-------- STORED DATA --------

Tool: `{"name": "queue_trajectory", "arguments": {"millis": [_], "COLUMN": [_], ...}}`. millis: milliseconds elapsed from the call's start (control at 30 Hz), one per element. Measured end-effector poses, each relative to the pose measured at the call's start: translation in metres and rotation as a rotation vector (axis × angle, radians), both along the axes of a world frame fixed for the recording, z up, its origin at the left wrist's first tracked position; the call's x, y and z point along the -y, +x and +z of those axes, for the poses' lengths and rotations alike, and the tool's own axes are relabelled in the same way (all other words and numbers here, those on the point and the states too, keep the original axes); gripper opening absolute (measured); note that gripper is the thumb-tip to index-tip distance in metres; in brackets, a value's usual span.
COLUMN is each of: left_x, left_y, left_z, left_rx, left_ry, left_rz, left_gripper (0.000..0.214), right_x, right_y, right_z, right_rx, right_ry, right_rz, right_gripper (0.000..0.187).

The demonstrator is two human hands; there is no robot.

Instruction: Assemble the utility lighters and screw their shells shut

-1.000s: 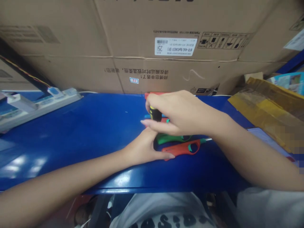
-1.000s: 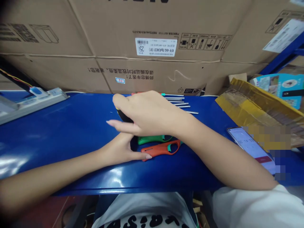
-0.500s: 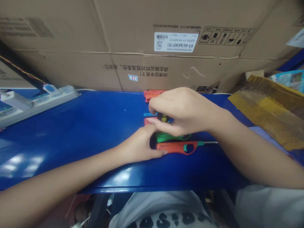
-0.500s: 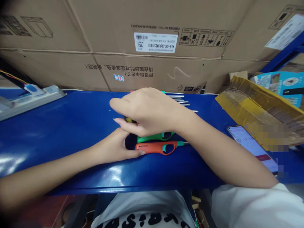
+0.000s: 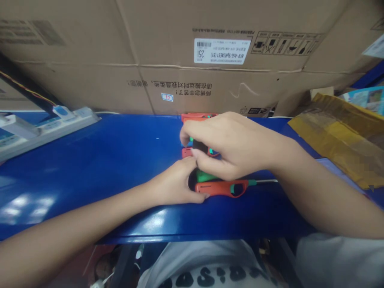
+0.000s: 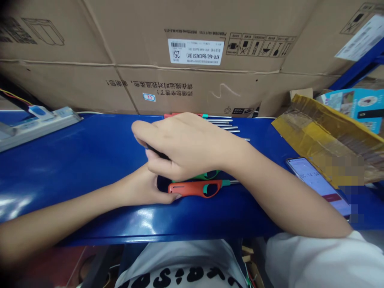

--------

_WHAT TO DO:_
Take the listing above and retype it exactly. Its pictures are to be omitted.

_RESULT:_
Tool: `{"name": "queue_trajectory", "arguments": {"millis": [_], "COLUMN": [_], ...}}`. millis: milliseconds elapsed from the call's start (control at 30 Hz), one per element. Measured end-effector poses, each relative to the pose measured at the call's start: translation in metres and rotation as a rotation vector (axis × angle, radians), both along the axes of a world frame fixed for the recording, z up, its origin at the left wrist's first tracked position; the call's x, y and z point along the -y, +x and +z of those axes, for the poses' lengths and rotations alike, and the tool's own axes are relabelled in the same way (all other words and numbers here, those on the point and the states too, keep the original axes); gripper opening absolute (measured); note that gripper is the thumb-tip to index-tip distance in metres; in brackets, a value's usual span.
COLUMN is each of: left_x, left_y, left_z, left_rx, left_ry, left_rz, left_gripper (0.000..0.214), right_x, right_y, right_z, right_rx, right_ry, right_rz, right_gripper (0.000..0.187).

The demonstrator is two human hands; there is no robot.

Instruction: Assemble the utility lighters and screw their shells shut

-1.000s: 
-1.000s: 
-0.500s: 
-0.500s: 
+0.000s: 
+0.000s: 

That finishes the answer to the exercise.